Alternatively, I’ve trained mine to be herded with a long pole like sheep. The 7’ staff is helpful for flushing them from bushes and reaching out wide on either side to keep them together. They will instinctually flee from the staff reaching out above them. This technique works well if you don’t rush them. Move them slowly. My flock, by instinct, will stay within about 200 yards of their coop.
Mobile coop and pen method (Lurker): Lightweight mobile shelter, mobile electric fence.
Breed: heavy “less flighty” brown egg layers. No leghorns. Must clip wings.
Pros: Flexible and completely mobile. Cheap startup for large flock. Fresh pasture all day. Good for pasture health.

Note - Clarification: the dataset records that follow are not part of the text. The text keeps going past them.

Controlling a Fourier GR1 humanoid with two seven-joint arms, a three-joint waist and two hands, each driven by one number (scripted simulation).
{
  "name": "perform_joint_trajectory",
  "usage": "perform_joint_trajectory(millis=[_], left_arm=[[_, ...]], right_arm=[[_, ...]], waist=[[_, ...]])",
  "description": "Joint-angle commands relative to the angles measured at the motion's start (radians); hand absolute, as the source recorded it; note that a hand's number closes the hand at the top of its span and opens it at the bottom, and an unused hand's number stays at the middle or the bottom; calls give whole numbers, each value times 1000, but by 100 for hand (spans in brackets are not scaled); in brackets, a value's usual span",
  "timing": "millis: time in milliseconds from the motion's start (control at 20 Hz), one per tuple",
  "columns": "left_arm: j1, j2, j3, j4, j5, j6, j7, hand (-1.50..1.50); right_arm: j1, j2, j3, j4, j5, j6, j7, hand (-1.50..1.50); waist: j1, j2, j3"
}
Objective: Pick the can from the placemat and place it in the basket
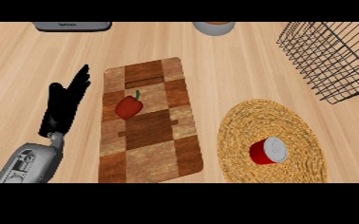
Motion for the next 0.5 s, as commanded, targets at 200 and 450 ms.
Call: perform_joint_trajectory(millis=[200,450], left_arm=[[21,-46,26,34,-43,-37,-59,0],[18,-48,55,-51,-53,-67,52,0]], right_arm=[[-186,119,135,224,147,42,-33,-150],[-240,214,215,167,270,53,83,-150]], waist=[[8,2,0],[7,1,0]])
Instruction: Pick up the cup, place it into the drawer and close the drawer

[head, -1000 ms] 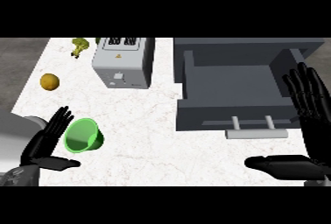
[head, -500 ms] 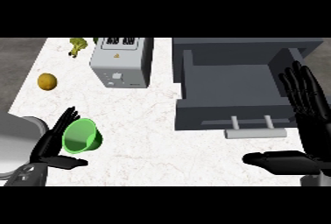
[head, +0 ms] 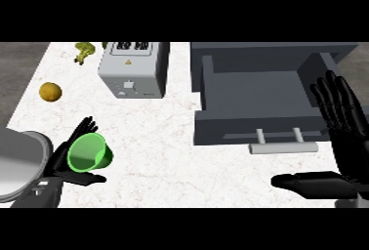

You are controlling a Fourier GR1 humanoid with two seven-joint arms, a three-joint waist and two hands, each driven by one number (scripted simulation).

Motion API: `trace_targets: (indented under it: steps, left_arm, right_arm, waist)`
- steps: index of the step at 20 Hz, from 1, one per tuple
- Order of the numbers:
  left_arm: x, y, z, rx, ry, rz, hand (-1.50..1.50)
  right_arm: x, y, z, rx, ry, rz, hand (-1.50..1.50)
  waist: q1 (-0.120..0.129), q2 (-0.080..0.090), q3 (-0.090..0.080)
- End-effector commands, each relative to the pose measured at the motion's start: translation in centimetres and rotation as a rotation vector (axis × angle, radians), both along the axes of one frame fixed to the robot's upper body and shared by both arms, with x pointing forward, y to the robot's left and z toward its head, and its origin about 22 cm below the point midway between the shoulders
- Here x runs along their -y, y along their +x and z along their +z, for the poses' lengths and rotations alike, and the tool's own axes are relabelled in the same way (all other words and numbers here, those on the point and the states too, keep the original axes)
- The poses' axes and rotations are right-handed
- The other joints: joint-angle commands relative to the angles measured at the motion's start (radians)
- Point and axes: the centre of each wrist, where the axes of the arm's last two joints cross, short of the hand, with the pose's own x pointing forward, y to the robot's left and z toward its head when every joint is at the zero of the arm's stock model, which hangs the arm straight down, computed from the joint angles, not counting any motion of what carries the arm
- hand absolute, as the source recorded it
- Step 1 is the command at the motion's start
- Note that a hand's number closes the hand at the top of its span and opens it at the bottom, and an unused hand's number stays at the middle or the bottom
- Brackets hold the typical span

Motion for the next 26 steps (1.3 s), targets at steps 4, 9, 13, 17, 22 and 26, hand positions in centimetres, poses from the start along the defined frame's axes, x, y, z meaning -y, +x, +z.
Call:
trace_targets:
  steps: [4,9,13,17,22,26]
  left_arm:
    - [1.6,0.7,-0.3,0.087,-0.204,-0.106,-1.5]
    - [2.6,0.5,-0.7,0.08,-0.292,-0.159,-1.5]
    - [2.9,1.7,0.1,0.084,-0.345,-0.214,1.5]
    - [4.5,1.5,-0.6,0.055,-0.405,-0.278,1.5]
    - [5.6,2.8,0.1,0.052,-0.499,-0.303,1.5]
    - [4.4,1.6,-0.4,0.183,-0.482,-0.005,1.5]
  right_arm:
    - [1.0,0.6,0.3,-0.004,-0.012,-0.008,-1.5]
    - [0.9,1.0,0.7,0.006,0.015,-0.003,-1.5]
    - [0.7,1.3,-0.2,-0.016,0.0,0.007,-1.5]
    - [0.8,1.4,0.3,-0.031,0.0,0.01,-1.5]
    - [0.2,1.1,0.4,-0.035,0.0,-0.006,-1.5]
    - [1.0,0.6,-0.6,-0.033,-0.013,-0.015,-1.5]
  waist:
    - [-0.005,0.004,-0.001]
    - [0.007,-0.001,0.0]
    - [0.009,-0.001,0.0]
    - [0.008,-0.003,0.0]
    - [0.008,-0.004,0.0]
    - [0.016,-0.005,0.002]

Cons: No usable fertilizer output. High maintenance. Fence failure can be disaster.
Shelter design:
Electric fence:
Dairy Goat co-pasture: great if you have a large, fenced pasture.
Build coop in same pasture as goat barn.
Chickens will eat intestinal parasites of goats. Goats will defend chickens from predators.
Eggs, meat, milk, and fertilizer.
Getting Chicks:
If you can get them, order sexed females from a reputable hatchery like Murray McMurray.
Another option is to get an incubator and hatching eggs. This is very cool, but you have to be ready to deal with the roosters.
Brooding Chicks:
Keep it simple.
50 gallon plastic rubbermaid tub, 250 watt heat lamp >24” above litter, feeder w/ chick starter. Waterer with added electrolyte.
Keep chicks in brooder 6 weeks, gradually raising the light up to reduce dependence on heat lamp.
When the weather is warm, give them some time on grass if you can, but watch for hawks.
Hatching Chicks:
If you get hatching eggs locally, make sure that (if the flock is mixed) that the varieties are compatible and a good cross. Rooster should not be a brother of hens or inbreeding deformities will result.
Incubator: Borotto Lumia series are great. Read the instructions, and follow them to a tee.
Hawks – Chickens are very vulnerable to hawk predation until fill grown, and then still somewhat vulnerable. Pen or grazing areas should have bushes or other shelter. The rooster will tell them when to hide, but there needs to be a place for them to go. Mine can hide under the barn.